= GOAL OF THE EXERCISE =
Return a copy of every line in the data below that contains "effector".
- - -
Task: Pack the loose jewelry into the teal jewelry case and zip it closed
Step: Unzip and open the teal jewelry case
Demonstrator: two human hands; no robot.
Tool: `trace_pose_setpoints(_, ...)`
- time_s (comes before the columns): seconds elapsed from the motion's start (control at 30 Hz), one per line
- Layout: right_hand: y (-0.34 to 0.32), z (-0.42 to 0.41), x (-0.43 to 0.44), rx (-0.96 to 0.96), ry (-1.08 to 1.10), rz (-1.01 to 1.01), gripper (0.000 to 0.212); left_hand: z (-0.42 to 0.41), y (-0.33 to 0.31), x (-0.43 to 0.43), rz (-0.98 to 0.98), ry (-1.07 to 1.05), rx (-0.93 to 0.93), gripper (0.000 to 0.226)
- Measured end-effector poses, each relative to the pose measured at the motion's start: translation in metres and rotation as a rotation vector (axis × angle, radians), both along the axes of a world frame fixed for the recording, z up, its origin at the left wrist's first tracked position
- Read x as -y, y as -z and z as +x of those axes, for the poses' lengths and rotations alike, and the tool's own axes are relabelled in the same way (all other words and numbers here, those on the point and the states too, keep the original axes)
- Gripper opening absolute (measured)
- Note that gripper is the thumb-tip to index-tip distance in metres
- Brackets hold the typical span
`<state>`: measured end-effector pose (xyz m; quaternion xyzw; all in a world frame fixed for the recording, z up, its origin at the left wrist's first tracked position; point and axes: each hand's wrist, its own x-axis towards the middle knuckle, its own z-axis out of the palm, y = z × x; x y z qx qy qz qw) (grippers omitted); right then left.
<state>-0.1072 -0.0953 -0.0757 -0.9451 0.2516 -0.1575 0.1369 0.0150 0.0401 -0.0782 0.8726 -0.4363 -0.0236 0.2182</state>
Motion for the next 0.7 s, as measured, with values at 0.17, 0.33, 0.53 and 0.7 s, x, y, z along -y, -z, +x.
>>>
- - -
= EXERCISE SOLUTION =
- Measured end-effector poses, each relative to the pose measured at the motion's start: translation in metres and rotation as a rotation vector (axis × angle, radians), both along the axes of a world frame fixed for the recording, z up, its origin at the left wrist's first tracked position
`<state>`: measured end-effector pose (xyz m; quaternion xyzw; all in a world frame fixed for the recording, z up, its origin at the left wrist's first tracked position; point and axes: each hand's wrist, its own x-axis towards the middle knuckle, its own z-axis out of the palm, y = z × x; x y z qx qy qz qw) (grippers omitted); right then left.

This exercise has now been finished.